First we have Dr Henry Byrd, a psychiatrist with a traumatic past, who appears to have many secrets that may or may not intersect the world of his current patient - a woman who is quite likely the most unusual client Henry will face.

Henry’s patient, Jane O, thirty-eight years old, is suffering from the life-long effects of her prodigious and excessive memory, a phenomenon known as “Hyperthymesia”. This condition has resulted in Jane’s deep and profound “loneliness of the soul”, which may be related to her recent eerie psychological behavior - behavior that Dr Byrd soon finds to be as deeply troubling as it is unexplainable.

As Jane begins to tells her inner story via a diary written for her infant son — a backdrop that may help explain some of her current challenges — we, the reader, get a fascinating peek into her extraordinary world, -- a tale that counterbalances the (initially at least) more rationally-focused confusion of Dr Byrd.

How Jane and Henry come to resolve their respective narratives is a story well worth reading, and one that kept this reader deeply absorbed (and guessing all the way) throughout this puzzling and expertly-crafted narrative.

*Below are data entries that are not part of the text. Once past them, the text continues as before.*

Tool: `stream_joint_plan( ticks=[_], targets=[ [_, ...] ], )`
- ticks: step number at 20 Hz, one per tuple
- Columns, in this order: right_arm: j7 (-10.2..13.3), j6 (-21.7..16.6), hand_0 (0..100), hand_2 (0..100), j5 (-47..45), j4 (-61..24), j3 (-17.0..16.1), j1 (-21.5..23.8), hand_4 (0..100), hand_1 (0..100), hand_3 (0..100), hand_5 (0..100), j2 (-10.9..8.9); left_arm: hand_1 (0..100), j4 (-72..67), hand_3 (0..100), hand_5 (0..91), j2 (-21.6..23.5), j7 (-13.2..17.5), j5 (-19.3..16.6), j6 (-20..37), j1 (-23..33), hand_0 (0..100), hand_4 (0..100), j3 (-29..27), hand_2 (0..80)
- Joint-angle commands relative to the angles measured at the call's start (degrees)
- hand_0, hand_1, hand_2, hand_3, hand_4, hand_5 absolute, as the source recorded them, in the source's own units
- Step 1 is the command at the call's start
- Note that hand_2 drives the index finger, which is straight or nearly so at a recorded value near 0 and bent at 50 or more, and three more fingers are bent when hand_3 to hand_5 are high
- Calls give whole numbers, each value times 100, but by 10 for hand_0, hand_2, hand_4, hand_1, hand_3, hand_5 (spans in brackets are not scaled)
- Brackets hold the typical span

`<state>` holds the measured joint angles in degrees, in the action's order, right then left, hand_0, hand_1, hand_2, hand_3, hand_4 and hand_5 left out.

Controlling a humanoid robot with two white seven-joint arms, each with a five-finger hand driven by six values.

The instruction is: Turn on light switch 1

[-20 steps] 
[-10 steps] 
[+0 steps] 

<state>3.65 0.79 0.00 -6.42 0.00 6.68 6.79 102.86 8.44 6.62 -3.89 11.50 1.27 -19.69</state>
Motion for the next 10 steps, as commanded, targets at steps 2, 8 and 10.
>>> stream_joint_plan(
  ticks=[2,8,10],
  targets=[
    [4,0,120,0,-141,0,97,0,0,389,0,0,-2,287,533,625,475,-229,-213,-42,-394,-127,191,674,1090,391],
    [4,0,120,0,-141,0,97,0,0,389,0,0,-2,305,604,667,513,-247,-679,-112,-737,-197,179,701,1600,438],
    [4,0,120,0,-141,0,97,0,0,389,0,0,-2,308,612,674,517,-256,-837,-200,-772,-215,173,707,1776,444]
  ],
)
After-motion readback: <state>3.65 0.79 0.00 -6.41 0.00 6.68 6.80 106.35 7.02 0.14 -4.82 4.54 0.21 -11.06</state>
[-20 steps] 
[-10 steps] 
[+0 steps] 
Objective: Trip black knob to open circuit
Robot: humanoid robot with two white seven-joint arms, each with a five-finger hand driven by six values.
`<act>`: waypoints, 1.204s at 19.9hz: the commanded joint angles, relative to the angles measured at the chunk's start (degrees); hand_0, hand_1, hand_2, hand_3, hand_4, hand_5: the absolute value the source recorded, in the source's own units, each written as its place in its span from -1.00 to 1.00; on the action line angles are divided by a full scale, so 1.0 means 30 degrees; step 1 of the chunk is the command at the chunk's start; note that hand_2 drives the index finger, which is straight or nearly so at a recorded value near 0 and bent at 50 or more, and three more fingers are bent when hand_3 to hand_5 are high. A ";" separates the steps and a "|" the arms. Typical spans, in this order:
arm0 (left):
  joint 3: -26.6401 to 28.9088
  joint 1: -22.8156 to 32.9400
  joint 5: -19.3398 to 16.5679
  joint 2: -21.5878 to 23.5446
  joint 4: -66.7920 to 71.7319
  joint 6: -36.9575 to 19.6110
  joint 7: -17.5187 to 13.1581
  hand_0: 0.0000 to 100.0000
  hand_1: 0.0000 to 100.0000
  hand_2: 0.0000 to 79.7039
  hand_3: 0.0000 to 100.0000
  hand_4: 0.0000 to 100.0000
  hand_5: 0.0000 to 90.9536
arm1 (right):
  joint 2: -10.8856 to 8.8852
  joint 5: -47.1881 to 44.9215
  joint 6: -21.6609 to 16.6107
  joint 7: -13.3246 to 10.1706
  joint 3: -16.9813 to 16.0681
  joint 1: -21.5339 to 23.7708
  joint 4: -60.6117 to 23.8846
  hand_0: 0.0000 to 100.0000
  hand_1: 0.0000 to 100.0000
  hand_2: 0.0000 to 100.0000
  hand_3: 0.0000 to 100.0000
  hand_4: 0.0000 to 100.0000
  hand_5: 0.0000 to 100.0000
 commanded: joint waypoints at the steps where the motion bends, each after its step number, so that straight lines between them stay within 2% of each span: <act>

Without giving the plot away (no spoilers here) this is a tale that will delight explorers of the human mind — as it challenges linear thinking, dissolving the boundaries between the relationship of human identity, memory, trauma, and our mental experiences and choices — and opens the door on a world that will ask far more questions than it will answer.

A great big thank you to Netgalley, the publisher and the author for an ARC of this mind-bending book. All thoughts presented are my own.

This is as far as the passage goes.